Thursday, December 3, 2009

Living Our Values Every Day

Coming to terms with the fact that maximizing individual consumption and power over others is incompatible with maximizing the longevity of our species and the well-being of the most number of people, I’ve become increasingly revolted by the overarching promotion of consumption and competition in the socioeconomic system I currently inhabit.

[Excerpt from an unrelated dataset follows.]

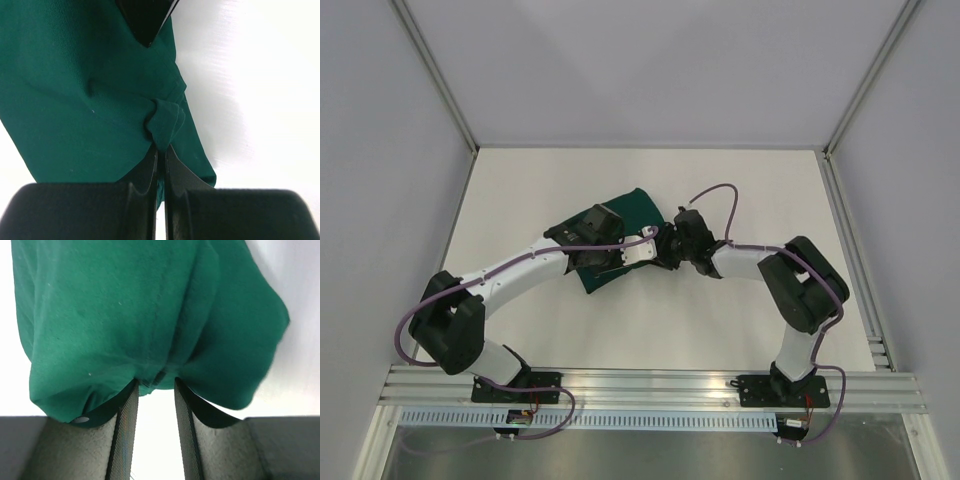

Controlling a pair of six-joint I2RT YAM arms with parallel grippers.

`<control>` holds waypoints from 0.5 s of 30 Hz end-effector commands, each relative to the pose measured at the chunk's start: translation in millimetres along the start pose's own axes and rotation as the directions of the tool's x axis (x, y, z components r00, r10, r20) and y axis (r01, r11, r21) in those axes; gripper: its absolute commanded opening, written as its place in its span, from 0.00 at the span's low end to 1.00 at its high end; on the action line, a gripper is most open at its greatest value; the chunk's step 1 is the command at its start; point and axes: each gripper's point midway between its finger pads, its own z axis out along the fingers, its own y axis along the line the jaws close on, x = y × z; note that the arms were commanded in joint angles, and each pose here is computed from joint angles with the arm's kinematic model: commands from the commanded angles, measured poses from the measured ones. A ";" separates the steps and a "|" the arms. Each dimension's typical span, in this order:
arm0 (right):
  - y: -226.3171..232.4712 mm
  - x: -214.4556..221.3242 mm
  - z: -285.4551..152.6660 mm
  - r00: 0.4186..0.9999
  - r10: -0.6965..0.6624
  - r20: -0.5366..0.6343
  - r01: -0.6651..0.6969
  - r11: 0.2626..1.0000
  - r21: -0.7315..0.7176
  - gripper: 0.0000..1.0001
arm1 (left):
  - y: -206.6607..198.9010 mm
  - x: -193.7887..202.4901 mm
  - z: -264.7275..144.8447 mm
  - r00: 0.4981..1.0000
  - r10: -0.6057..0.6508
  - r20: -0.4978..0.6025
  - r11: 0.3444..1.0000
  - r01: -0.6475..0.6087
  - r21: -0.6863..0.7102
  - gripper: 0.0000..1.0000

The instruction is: Prepare the surgical pack

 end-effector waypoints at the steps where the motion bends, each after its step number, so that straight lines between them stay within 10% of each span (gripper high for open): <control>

Emotional reactions typically stem from a clash with one’s values. This might suggest that my values have changed, given that it is a major change from how I’ve reacted to fairly similar conditions over most of my life. There is however another, more likely, explanation: I valued the well-being of everyone all along, but mistakenly thought my behavior was in some small way helping (or at least not hurting) the world’s population now and in the future.


This revulsion has two major consequences. First, I find it harder to seek more participation in the feeding frenzy of an economy which gains whether people are hurt or helped. Second, I am motivated to spend more time and effort trying to envision and help create the kind of world I want to live in.


I recently became aware of how strongly what we eat affects both our health and the health of the planet. Eating fresh fruits and vegetables rather than processed foods (especially meat) can help us live longer as individuals and dramatically reduce the waste that is making us as dangerous as an Earth-impacting asteroid. Eating more responsibly is one very personal way we can “live our values every day” (a phrase my wife Debbie came up with that spells the acronym “LOVED”). Eating better, traveling less (and depending on less travel by others), and seeking more quality than quantity in what we produce all slow consumption while providing a better life for everyone.


Feeling loved is one thing we can all be attracted to, providing the needed opposite to the revulsion that crudely assigns a motive of hate (if not total indifference) to those who are increasingly poisoning us and other creatures. For me, self-loathing as one of the planet killers is being gradually replaced by self-respect as someone who is changing from that into a planet builder, whose actions match his values.